EXTRADIÇÃO Nº 7/25.5YRCBR
Relator: SARA REIS MARQUES
Data do Acórdão: 25-01-2025
Tribunal: TRIBUNAL DA RELAÇÃO DE COIMBRA
Legislação: CONVENÇÃO DE EXTRADIÇÃO ENTRE O ESTADOS MEMBROS DA COMUNIDADE DOS PAÍSES DE LÍNGUA OFICIAL PORTUGUESA; LEI N.º 144/99, DE 31 DE AGOSTO; ACORDO SOBRE EXTRADIÇÃO SIMPLIFICADA ENTRE A REPÚBLICA ARGENTINA, A REPÚBLICA FEDERATIVA DO BRASIL, O REINO DE ESPANHA E A REPÚBLICA PORTUGUESA; ART 229.º DO CÓDIGO DE PROCESSO PENAL.

 Sumário:

1 – As autoridades da República Federativa do Brasil formularam um pedido de extradição de um cidadão brasileiro residente em Portugal para efeito de cumprimento, no seu país de origem, de uma pena de quatro anos, nove meses e vinte e quatro dias de prisão, no regime semiaberto.
2 – O facto de o remanescente da pena de prisão – rectius, de reclusão, na terminologia do direito penal e penitenciário brasileiro – dever ser cumprido no regime semiaberto previsto nos arts. 33.º, §§ 1.º e 2.º, al. b), e 35.º, do Código Penal brasileiro e 91.º e 92.º da Lei Execução Penal brasileira, aprovada pelo Lei n.º 7 210, de 11-07-1984 (LEP), em nada contende com a sua natureza de pena privativa da liberdade e, portanto, com a susceptibilidade de constituir fundamento de extradição nos termos do art. 2.º, n.º 2, da Convenção/CPLP.
3 – A extradição de cidadãos brasileiros para o seu País de origem rege-se pelas normas da Convenção de Extradição entre o Estados Membros da Comunidade dos Países de Língua Oficial Portuguesa, assinada na Cidade da Praia, em 23 de Novembro de 2005 e publicada no DR 1º Série, n.º 178, de 15 de Setembro de 2008, que substitui, no que respeita aos Estados aos quais se aplica, as disposições de tratados, convenções ou acordos bilaterais que, entre dois Estados Contratantes, regulem matéria da extradição – art. 25º, n.º 1.
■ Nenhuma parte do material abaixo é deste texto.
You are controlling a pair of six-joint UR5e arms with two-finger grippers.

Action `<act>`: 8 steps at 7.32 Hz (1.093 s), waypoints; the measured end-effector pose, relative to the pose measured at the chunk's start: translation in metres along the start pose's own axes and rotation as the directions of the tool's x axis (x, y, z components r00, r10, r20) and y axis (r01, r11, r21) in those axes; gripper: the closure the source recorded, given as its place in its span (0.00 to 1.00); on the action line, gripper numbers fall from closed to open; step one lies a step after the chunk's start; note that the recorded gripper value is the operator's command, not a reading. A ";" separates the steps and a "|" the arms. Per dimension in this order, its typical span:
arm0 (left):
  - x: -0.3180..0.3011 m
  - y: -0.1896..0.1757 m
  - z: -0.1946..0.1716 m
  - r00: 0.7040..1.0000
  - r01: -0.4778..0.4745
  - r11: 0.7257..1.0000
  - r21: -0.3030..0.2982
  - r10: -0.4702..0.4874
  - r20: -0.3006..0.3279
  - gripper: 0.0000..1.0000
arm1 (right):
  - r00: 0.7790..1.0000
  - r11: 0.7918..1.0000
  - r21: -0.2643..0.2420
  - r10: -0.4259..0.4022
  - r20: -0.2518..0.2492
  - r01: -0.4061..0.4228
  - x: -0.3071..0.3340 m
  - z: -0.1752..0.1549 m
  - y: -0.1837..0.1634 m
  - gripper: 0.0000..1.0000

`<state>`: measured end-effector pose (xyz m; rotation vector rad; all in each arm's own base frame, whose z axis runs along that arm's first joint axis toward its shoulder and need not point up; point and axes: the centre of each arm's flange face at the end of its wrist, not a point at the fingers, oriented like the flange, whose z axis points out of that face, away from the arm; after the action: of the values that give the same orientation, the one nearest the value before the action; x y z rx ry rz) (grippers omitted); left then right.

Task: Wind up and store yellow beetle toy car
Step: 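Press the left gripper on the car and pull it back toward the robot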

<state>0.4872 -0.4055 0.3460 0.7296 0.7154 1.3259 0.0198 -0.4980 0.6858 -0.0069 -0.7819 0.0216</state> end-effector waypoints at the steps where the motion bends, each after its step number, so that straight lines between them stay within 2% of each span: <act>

4 – Subsidiariamente, é aplicável a Lei n.º 144/99, de 31 de Agosto, que aprovou a lei de cooperação judiciária em matéria penal (art. 3º n.º 1).
5 – Há ainda que ter em consideração o Acordo sobre Extradição Simplificada entre a República Argentina, a República Federativa do Brasil, o Reino de Espanha e a República Portuguesa, aprovado pela Resolução da Assembleia da República n.º 15/2015, ratificado pelo Decreto do Presidente da República n.º 14/2015, publicado no Diário da República I, n.º 27, de 09/02/2015.